-- Given records --
##########
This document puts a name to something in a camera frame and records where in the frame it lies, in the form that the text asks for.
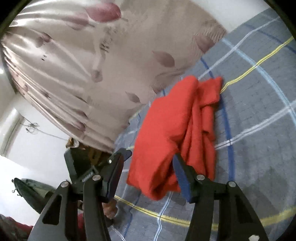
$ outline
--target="beige curtain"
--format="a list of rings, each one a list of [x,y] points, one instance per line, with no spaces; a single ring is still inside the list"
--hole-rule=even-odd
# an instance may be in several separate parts
[[[224,29],[189,0],[32,1],[2,39],[18,90],[62,131],[112,152],[129,118]]]

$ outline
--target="yellow stripe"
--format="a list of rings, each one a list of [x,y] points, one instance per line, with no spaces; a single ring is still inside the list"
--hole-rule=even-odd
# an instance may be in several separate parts
[[[262,59],[260,59],[254,66],[252,66],[251,68],[249,68],[245,73],[243,73],[242,75],[240,75],[239,77],[237,77],[234,80],[228,81],[223,88],[221,89],[220,93],[224,92],[226,90],[226,88],[238,81],[240,81],[242,78],[246,77],[249,73],[251,73],[258,65],[262,64],[265,60],[269,59],[271,56],[275,55],[277,52],[279,52],[285,45],[287,45],[288,43],[290,43],[293,40],[293,37],[290,37],[285,43],[281,44],[280,46],[278,46],[274,51],[272,51],[271,53],[269,53],[268,55],[266,55],[265,57],[263,57]]]
[[[129,206],[131,206],[132,208],[142,212],[142,213],[145,213],[151,217],[154,217],[154,218],[158,218],[159,217],[159,214],[156,213],[156,212],[152,212],[146,208],[142,208],[142,207],[139,207],[139,206],[136,206],[134,205],[133,203],[119,197],[119,196],[116,196],[115,195],[115,198]],[[260,219],[262,225],[264,227],[266,226],[269,226],[269,225],[272,225],[272,224],[276,224],[276,223],[279,223],[283,220],[286,220],[287,218],[290,218],[290,217],[293,217],[294,215],[296,214],[296,207],[291,207],[277,215],[274,215],[274,216],[271,216],[271,217],[268,217],[268,218],[262,218]],[[182,227],[189,227],[190,225],[190,221],[187,221],[187,220],[183,220],[183,219],[178,219],[178,218],[174,218],[174,217],[170,217],[170,216],[167,216],[167,215],[162,215],[161,220],[165,221],[165,222],[168,222],[168,223],[172,223],[172,224],[175,224],[175,225],[178,225],[178,226],[182,226]],[[213,223],[212,224],[212,230],[213,231],[218,231],[218,224],[217,223]]]

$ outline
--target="gray bedsheet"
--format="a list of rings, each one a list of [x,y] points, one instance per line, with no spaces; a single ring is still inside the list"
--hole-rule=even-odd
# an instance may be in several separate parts
[[[184,76],[222,76],[216,112],[216,182],[235,180],[276,240],[296,212],[296,42],[268,9],[216,44]],[[167,95],[172,87],[160,96]],[[145,106],[116,141],[133,149],[149,109]],[[194,205],[179,193],[154,202],[126,184],[126,161],[116,198],[120,211],[110,229],[116,240],[184,240]],[[211,240],[217,234],[215,207]]]

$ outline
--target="leaf print curtain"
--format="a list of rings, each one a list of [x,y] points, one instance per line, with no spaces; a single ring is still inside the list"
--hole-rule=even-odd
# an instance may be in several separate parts
[[[129,118],[224,34],[189,0],[38,0],[1,43],[17,89],[38,111],[112,152]]]

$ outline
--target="blue gripper pad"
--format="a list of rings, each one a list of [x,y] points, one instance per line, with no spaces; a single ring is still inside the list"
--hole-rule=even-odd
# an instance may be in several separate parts
[[[193,190],[196,187],[195,177],[197,176],[194,168],[185,164],[180,153],[173,156],[173,168],[177,176],[182,196],[187,202],[193,203]]]

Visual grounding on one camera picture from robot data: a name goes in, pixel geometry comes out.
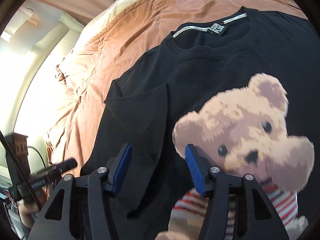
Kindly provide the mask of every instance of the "teddy bear head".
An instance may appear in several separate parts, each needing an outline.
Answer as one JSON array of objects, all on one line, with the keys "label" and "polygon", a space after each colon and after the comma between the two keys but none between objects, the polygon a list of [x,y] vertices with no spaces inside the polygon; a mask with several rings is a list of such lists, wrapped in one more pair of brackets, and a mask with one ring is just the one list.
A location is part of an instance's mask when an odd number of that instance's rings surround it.
[{"label": "teddy bear head", "polygon": [[197,113],[180,118],[172,132],[179,155],[194,144],[212,166],[228,174],[272,179],[280,189],[307,183],[314,149],[306,137],[287,136],[286,91],[269,75],[253,76],[248,87],[218,93]]}]

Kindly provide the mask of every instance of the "black cable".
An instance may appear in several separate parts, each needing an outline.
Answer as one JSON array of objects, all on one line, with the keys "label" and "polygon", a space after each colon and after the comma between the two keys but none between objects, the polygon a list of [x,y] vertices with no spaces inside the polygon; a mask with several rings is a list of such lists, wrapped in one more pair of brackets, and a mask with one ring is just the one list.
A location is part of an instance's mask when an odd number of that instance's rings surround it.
##########
-- What you have to do --
Copy each line of the listing that carries the string "every".

-- Written answer --
Kindly provide the mask of every instance of the "teddy bear head".
Kindly provide the mask of every instance of the "black cable".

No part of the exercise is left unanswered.